Finished CapMe Functionality
Index
- Creating the basic skeleton of the app here
- Getting base CapMe functionality here
- Finalizing CapMe functionality [THIS POST]
I have finished building out the CapMe functionality. It only took me all weekend to analyze and convert the original elastic.php, elastic.js, and callback-elastic.php to Splunk specific files. I copied these three files, replacing elastic with Splunk of course, and gutted them, keeping the bones of the files.
splunk.php and splunk.js
Splunk.php and splunk.js are just copies of their elastic and capme brothers. I used the ESID fields from the elastic version to create the SPID and stype fields and I used the stime field from the original capme files to create my stime field. The splunk.php is the page that the user will see. Splunk.js handles retrieving the data from functions.php, processing the data before pushing it to callback-splunk.php, and then retrieving data frkom callback-splunk.php and sending it back to splunk.php.
functions.php
Functions.php handles the string to header and header to string functions and also pulling the information from the URL. I had to edit this to handle pulling the stype (sourcetype) and SPID fields (explained later). This was pretty easy, I just added in my two new fields where the others are declared and copied one of the fields and changed their variables to my new variables.
callback-splunk.php
One problem I encountered initially is the ESID field. The ESID field is an ELK specific field that points to a specific ELK document. Splunk doesn’t actually have an ID for individual events, though they do have two internal fields though, _cd and _bkt, that are unique(ish) between events. The _cd field provides an address for an event within the index and _bkt field contains the ID of the bucket that an event is stored in. I created a calculated field that concatenates these two fields together before MD5 hashing them. I aptly called this new field the SPID, for Splunk ID.

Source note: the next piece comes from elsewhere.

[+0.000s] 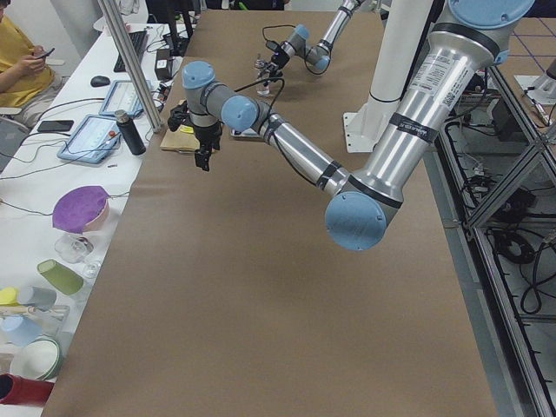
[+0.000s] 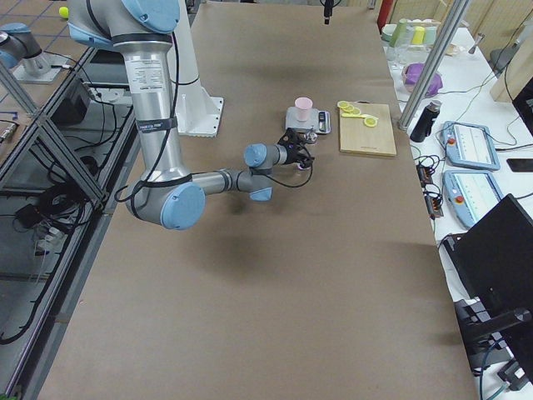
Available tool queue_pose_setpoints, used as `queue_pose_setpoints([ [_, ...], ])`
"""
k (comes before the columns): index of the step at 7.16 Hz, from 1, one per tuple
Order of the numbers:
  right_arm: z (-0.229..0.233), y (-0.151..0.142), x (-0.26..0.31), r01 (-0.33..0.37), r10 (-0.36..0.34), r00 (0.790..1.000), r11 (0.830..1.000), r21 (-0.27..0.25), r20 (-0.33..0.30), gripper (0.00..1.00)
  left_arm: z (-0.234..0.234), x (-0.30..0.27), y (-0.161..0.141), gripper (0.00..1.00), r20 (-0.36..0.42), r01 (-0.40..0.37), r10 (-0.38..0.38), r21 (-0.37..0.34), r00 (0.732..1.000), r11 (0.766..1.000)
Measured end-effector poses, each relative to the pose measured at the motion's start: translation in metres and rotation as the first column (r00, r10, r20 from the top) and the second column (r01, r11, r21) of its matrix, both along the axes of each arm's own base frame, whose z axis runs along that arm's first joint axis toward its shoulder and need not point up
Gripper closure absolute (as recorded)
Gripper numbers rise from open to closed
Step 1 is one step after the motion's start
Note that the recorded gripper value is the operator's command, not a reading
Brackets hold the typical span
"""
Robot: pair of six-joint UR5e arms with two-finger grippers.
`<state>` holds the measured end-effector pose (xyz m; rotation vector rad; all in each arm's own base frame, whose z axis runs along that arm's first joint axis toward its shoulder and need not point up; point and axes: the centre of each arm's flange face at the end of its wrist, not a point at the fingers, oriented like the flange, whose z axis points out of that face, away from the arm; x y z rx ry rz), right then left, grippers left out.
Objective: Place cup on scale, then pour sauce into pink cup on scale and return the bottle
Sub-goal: 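Lift the sauce bottle with the right gripper over the pink cup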
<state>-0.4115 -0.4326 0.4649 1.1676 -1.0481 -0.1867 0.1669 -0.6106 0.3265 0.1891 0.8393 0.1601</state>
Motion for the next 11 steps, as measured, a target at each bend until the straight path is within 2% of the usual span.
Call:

Next problem I encountered was sending searches to the Splunk REST API. In order to do this, the user sending the searches need to authenticate with Splunk. To combat this, I used the PHP auth package to get the username and password that is authenticated with the Security Onion Web App. I then created a user in Splunk with this same credentials. In the future I might use Security Onion to handle logging onto Splunk, but that is for a future date.
Splunk Authentication
Next I went line by line, copying and pasting code from callback-elastic.php and interpreting what was being accomplished in that block of code. This was a little difficult seeing as I’ve never programmed in PHP before. To help out, I created a test.php with some HTML, echoing out the output of whatever code I copied. I had to create five functions that deal specifically with Splunk. The first is the authentication function, that handles sending the username and password to Splunk and returning a Session Key.
Splunk Querying
The next one that I created handled creating the initial Splunk search. This search retrieves the sourcetype, SPID, and epochTime, which is just a calculated field equaling the _time field. Initally I was just setting the earliest_time to thirty days, but upon generating over 2.8 million events over a few minutes, I realized that this was looking way too far back. The searches were timing out before even finishing because of how many events it had to look through. So I added in the earliest = epochTime to filter the events down. This brought my search down from never finishing, to taking about fourty to sixty seconds to finish. I feel like this is was still too long. So I added in the sourcetype field to my Splunk Dashboard table and added it to my Splunk query. This brought it down to about .047 seconds to complete. Much better.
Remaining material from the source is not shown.